◆ YOUR GOAL:
Once you find the line with "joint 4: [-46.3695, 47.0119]" in the entries below, return exactly every line from it through the line with "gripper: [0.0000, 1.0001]".

(Stored data entries)
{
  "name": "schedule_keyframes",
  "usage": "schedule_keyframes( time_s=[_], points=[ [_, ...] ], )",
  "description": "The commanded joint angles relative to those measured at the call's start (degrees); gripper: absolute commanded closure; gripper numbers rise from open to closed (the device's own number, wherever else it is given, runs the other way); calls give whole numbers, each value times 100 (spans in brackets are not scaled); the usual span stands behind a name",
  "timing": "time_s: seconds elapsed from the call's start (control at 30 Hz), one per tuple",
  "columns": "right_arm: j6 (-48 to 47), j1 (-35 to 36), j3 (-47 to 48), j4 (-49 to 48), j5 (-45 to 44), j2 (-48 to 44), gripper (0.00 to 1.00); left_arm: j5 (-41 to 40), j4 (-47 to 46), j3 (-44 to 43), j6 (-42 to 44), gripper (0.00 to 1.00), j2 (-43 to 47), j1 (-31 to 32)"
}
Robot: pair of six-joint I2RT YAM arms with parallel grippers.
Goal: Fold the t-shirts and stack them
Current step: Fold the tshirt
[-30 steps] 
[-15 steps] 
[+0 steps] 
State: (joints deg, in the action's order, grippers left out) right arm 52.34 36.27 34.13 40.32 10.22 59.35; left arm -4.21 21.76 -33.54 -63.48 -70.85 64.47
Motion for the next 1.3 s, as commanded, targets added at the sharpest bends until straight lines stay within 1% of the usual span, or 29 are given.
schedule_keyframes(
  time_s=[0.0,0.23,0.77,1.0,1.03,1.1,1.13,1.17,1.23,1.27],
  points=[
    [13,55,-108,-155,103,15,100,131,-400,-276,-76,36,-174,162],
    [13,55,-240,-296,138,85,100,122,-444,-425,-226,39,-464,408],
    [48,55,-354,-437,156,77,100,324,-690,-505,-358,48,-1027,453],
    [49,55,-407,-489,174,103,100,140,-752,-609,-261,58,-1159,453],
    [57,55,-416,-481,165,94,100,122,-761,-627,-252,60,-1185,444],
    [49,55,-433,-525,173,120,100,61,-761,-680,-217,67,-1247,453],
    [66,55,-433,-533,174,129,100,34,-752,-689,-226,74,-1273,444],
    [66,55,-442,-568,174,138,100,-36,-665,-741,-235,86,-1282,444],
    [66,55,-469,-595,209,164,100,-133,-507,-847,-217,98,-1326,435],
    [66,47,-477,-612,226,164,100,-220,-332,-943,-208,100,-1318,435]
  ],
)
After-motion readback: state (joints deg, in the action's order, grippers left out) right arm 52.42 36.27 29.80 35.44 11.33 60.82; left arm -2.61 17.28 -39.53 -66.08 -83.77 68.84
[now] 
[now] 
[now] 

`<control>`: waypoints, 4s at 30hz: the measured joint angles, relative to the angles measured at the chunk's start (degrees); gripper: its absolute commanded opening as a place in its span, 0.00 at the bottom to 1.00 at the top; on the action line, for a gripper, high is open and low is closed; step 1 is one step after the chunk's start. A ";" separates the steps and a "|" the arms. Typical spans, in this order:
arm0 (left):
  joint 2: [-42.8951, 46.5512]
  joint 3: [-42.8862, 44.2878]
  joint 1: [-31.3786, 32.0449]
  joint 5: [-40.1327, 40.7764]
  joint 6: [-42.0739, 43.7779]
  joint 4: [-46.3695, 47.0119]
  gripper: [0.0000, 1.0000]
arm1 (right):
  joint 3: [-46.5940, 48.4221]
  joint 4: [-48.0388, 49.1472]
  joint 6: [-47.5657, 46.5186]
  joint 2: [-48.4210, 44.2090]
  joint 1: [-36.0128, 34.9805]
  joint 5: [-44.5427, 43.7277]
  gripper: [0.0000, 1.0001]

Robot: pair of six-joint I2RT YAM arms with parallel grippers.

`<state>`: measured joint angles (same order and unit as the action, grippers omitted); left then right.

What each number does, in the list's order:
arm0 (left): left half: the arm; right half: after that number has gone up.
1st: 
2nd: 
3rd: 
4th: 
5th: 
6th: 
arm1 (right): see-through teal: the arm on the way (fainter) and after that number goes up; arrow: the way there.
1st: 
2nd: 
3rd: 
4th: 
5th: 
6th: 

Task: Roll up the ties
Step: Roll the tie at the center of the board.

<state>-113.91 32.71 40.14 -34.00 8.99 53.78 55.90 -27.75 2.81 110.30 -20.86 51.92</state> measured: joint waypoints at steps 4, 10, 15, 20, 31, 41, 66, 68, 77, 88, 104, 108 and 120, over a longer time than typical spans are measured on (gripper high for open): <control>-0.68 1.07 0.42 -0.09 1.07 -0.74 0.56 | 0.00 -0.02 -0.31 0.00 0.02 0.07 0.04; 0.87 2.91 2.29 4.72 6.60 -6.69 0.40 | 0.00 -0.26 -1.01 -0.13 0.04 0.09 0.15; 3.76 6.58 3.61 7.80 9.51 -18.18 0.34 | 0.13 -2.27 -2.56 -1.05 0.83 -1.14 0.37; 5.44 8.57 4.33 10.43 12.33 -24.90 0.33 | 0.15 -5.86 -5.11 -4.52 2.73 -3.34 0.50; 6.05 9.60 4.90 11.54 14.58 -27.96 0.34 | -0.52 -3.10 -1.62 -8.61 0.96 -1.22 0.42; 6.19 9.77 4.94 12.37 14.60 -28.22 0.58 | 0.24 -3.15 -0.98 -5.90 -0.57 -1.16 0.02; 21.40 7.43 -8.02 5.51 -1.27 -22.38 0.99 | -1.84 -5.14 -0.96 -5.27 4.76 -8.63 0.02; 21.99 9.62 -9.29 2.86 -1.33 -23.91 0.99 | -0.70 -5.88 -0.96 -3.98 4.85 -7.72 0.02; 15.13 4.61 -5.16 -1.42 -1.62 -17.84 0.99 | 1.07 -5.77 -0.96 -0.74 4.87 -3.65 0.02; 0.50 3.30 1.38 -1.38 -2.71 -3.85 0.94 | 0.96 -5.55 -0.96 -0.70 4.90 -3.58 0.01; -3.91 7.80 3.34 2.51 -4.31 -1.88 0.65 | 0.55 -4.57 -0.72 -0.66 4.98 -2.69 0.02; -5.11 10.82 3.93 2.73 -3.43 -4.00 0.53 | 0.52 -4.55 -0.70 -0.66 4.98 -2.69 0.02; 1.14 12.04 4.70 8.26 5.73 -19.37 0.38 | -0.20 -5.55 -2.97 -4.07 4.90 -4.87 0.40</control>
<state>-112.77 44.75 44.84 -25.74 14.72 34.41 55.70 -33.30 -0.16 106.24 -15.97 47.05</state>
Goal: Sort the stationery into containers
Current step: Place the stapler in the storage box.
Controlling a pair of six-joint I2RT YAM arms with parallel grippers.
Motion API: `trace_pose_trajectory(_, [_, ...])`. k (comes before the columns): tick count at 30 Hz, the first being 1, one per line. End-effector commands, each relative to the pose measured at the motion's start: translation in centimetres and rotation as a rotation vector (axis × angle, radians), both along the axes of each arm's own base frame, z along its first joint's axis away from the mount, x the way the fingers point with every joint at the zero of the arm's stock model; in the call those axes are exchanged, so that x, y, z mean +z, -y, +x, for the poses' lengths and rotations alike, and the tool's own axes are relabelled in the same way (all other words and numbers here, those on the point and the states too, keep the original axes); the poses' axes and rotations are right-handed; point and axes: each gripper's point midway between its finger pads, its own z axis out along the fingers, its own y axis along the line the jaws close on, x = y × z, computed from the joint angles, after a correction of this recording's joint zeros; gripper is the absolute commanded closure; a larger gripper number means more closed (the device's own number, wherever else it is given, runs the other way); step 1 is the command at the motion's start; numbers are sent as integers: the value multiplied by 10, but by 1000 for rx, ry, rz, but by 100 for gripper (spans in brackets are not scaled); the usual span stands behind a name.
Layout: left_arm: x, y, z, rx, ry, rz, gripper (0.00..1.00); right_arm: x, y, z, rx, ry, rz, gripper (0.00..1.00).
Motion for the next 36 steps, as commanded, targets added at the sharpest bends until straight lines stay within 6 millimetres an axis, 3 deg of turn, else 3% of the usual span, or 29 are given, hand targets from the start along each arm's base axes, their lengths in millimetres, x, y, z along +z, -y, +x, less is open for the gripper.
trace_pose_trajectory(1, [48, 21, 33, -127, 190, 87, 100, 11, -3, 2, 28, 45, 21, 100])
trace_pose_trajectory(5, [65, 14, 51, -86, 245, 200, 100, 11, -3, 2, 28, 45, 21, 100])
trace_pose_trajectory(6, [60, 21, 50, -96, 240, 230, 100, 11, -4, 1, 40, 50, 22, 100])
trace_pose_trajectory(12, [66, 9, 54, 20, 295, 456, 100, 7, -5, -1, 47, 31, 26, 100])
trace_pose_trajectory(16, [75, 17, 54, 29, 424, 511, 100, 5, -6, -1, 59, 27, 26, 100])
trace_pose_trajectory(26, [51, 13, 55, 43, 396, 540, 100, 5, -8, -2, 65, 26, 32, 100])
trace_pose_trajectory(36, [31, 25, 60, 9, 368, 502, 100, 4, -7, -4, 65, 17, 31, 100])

◆ WRITTEN ANSWER:
  joint 4: [-46.3695, 47.0119]
  gripper: [0.0000, 1.0000]
arm1 (right):
  joint 3: [-46.5940, 48.4221]
  joint 4: [-48.0388, 49.1472]
  joint 6: [-47.5657, 46.5186]
  joint 2: [-48.4210, 44.2090]
  joint 1: [-36.0128, 34.9805]
  joint 5: [-44.5427, 43.7277]
  gripper: [0.0000, 1.0001]

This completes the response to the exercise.